The vast influx of guests coming to a city hosting the Super Bowl is so substantial that host areas must begin planning more than two years in advance of the NFL's championship game.
The Dallas Morning News reported that last year's Super Bowl in that city produced about $200 to $250 million in additional spending from consumers in town for the game. Considering the average person spends about $1,000 during the weekend festivities, the direct economic impact of the game, generated by several thousand people, is exceeded only by the amount of energy they consume.

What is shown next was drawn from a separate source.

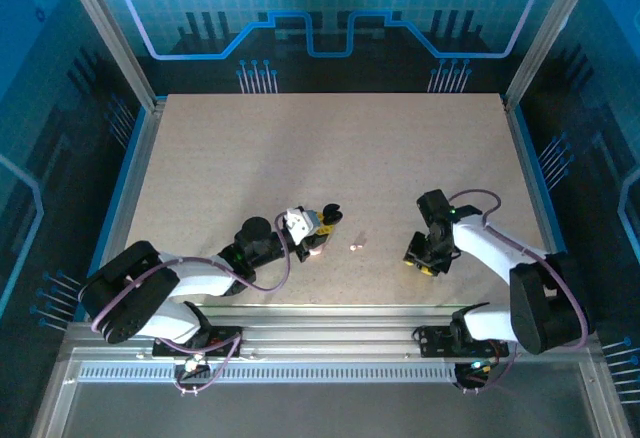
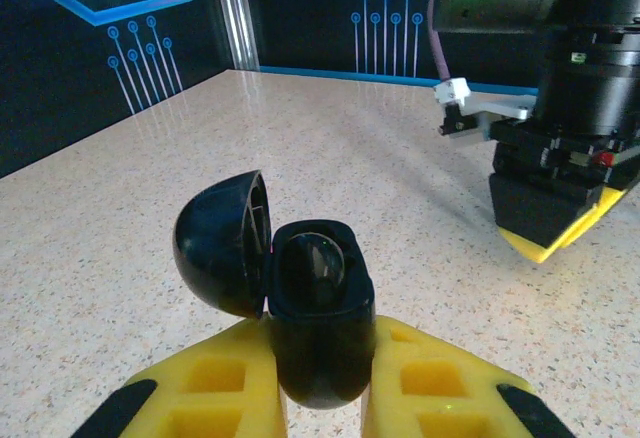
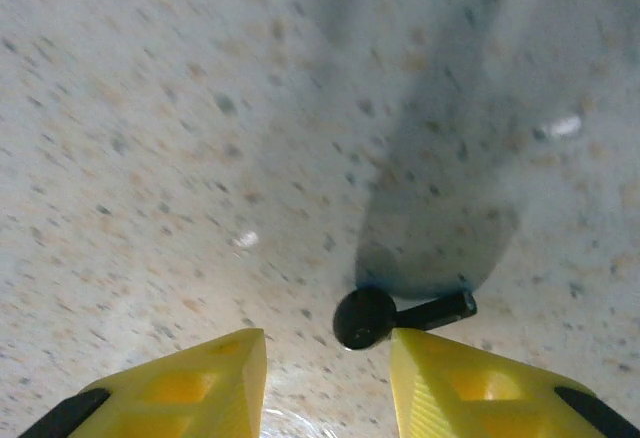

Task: Insert the wireless bluetooth earbuds into the charging case

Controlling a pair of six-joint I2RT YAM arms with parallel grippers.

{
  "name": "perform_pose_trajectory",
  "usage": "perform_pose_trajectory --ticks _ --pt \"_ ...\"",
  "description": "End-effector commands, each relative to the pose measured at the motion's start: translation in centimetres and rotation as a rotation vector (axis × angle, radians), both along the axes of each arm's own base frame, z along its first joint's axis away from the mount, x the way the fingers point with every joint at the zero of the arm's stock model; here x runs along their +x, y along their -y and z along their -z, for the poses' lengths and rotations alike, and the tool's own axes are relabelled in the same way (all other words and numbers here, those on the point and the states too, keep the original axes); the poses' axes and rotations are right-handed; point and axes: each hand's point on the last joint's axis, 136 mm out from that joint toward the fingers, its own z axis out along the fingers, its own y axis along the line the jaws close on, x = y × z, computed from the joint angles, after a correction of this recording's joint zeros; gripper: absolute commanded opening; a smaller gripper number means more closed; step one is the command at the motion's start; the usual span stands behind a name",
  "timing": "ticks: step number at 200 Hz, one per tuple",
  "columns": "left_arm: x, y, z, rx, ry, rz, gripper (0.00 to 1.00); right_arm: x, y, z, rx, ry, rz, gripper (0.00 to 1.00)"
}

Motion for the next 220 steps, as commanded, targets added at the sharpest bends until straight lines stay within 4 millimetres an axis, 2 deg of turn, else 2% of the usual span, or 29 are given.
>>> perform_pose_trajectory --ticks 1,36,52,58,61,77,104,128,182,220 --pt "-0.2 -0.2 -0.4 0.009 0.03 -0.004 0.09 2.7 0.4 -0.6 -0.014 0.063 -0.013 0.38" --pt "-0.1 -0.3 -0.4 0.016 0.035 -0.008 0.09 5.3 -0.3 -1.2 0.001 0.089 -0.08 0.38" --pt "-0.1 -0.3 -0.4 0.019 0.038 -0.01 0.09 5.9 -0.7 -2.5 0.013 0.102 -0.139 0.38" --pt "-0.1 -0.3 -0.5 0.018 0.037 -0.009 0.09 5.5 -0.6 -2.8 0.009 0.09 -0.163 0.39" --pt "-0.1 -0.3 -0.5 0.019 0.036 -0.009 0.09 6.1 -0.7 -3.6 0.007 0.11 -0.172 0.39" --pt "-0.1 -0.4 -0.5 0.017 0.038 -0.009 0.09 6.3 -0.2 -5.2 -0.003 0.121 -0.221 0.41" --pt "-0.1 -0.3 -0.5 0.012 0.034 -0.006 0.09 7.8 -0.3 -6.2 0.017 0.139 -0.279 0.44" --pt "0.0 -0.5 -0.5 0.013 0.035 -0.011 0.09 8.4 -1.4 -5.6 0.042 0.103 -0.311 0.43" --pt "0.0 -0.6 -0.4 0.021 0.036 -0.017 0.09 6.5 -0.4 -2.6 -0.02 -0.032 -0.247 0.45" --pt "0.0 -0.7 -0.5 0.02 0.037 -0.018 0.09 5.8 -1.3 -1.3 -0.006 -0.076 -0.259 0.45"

This weekend, Lucas Oil Stadium, along with several other NFL facilities operating locally in the city, will be powered in part by 15,000 megawatt hours of renewable energy certificates from Green Mountain Energy Company. Transportation will be facilitated by carbon offset credits, while solar power and trees will be integrated into local neighborhoods.

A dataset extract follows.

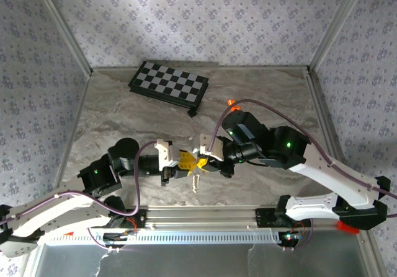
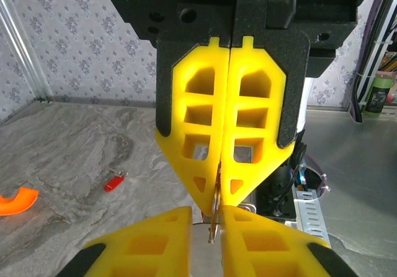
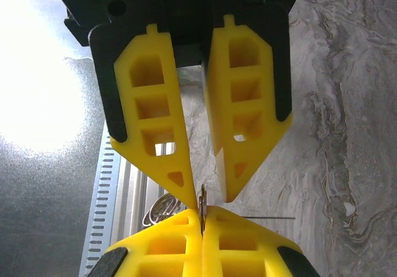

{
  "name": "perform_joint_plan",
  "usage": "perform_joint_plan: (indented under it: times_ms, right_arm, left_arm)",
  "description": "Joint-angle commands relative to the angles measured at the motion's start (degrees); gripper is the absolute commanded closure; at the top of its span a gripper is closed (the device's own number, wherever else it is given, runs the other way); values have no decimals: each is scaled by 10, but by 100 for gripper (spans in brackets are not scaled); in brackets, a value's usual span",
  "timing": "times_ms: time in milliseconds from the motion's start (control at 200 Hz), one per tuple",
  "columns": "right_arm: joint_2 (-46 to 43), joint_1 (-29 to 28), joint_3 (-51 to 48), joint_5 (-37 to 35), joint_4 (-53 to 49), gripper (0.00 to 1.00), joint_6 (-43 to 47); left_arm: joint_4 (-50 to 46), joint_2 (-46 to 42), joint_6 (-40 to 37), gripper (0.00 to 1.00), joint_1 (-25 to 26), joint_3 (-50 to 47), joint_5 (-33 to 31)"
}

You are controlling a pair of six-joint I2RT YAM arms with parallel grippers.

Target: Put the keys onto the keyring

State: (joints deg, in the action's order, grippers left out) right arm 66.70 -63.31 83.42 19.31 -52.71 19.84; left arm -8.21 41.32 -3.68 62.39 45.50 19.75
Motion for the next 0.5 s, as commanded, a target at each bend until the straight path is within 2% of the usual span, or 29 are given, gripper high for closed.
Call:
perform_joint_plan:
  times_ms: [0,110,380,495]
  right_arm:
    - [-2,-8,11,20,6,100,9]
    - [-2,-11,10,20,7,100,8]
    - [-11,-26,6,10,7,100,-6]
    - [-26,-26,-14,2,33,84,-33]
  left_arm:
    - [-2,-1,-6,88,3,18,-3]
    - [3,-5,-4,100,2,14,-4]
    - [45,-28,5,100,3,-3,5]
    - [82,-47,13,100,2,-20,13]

"Green Mountain Energy Company has helped us reduce the overall environmental impact of Super Bowl activities," the NFL's Jack Groh told Indianapolis TV station WISH. "Together, we have been able to expand the way we address greenhouse gas emissions and leave a permanent benefit to the host community."
Business owners across the United States interact with far fewer customers on a regular basis than will merchants in Indianapolis this weekend, which goes to show that any business owner can integrate high-quality energy enhancements to their properties.
Commercial property owners in Louisiana and New Jersey – the hosts of the next two Super Bowl games – have plenty of time to conduct commercial inspections that will help their businesses achieve energy efficiency prior to the glut of NFL fans arriving.